» What you will do
The full set of lines below has to be written out again exactly.

Data shown Block Start

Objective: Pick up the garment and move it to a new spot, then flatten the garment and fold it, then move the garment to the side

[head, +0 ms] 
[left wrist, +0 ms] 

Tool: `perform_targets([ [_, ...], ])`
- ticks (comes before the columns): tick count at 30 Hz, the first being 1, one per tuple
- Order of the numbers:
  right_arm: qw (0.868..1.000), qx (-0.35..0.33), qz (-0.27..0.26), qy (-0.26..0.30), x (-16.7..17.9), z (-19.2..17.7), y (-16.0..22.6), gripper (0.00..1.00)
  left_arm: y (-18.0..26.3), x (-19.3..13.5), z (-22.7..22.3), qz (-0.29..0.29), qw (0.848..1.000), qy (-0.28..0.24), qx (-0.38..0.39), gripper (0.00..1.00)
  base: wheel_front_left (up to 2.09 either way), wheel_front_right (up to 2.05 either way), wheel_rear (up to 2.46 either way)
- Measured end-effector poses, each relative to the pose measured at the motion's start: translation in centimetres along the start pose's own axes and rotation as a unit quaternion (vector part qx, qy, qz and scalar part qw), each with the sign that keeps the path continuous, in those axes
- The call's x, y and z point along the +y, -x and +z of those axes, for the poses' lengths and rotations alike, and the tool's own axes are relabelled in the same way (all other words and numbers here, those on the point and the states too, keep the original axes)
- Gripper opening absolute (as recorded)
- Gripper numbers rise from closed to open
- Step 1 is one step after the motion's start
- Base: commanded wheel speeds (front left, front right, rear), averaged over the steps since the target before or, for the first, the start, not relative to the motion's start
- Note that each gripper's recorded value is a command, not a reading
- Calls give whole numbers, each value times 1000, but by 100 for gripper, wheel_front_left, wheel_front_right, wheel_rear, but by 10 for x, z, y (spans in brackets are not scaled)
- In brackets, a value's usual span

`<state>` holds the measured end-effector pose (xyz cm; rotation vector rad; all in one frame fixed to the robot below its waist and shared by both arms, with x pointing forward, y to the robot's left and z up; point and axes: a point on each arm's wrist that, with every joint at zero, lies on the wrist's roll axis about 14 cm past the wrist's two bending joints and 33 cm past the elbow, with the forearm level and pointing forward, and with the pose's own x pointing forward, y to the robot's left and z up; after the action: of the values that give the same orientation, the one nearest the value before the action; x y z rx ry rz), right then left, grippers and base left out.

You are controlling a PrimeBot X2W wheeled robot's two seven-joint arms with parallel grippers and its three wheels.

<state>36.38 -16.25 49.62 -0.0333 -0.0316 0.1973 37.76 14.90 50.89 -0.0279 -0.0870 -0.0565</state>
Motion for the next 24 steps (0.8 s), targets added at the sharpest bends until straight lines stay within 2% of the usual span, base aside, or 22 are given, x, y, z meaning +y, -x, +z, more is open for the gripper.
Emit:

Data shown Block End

» Solution
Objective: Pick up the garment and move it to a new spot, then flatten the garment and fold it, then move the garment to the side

[head, +0 ms] 
[left wrist, +0 ms] 

Tool: `perform_targets([ [_, ...], ])`
- ticks (comes before the columns): tick count at 30 Hz, the first being 1, one per tuple
- Order of the numbers:
  right_arm: qw (0.868..1.000), qx (-0.35..0.33), qz (-0.27..0.26), qy (-0.26..0.30), x (-16.7..17.9), z (-19.2..17.7), y (-16.0..22.6), gripper (0.00..1.00)
  left_arm: y (-18.0..26.3), x (-19.3..13.5), z (-22.7..22.3), qz (-0.29..0.29), qw (0.848..1.000), qy (-0.28..0.24), qx (-0.38..0.39), gripper (0.00..1.00)
  base: wheel_front_left (up to 2.09 either way), wheel_front_right (up to 2.05 either way), wheel_rear (up to 2.46 either way)
- Measured end-effector poses, each relative to the pose measured at the motion's start: translation in centimetres along the start pose's own axes and rotation as a unit quaternion (vector part qx, qy, qz and scalar part qw), each with the sign that keeps the path continuous, in those axes
- The call's x, y and z point along the +y, -x and +z of those axes, for the poses' lengths and rotations alike, and the tool's own axes are relabelled in the same way (all other words and numbers here, those on the point and the states too, keep the original axes)
- Gripper opening absolute (as recorded)
- Gripper numbers rise from closed to open
- Step 1 is one step after the motion's start
- Base: commanded wheel speeds (front left, front right, rear), averaged over the steps since the target before or, for the first, the start, not relative to the motion's start
- Note that each gripper's recorded value is a command, not a reading
- Calls give whole numbers, each value times 1000, but by 100 for gripper, wheel_front_left, wheel_front_right, wheel_rear, but by 10 for x, z, y (spans in brackets are not scaled)
- In brackets, a value's usual span

`<state>` holds the measured end-effector pose (xyz cm; rotation vector rad; all in one frame fixed to the robot below its waist and shared by both arms, with x pointing forward, y to the robot's left and z up; point and axes: a point on each arm's wrist that, with every joint at zero, lies on the wrist's roll axis about 14 cm past the wrist's two bending joints and 33 cm past the elbow, with the forearm level and pointing forward, and with the pose's own x pointing forward, y to the robot's left and z up; after the action: of the values that give the same orientation, the one nearest the value before the action; x y z rx ry rz), right then left, grippers and base left out.

You are controlling a PrimeBot X2W wheeled robot's two seven-joint arms with parallel grippers and its three wheels.

<state>36.38 -16.25 49.62 -0.0333 -0.0316 0.1973 37.76 14.90 50.89 -0.0279 -0.0870 -0.0565</state>
Motion for the next 24 steps (0.8 s), targets added at the sharpest bends until straight lines stay within 2% of the usual span, base aside, or 22 are given, x, y, z meaning +y, -x, +z, more is open for the gripper.
Emit:

Nothing further remains in the output.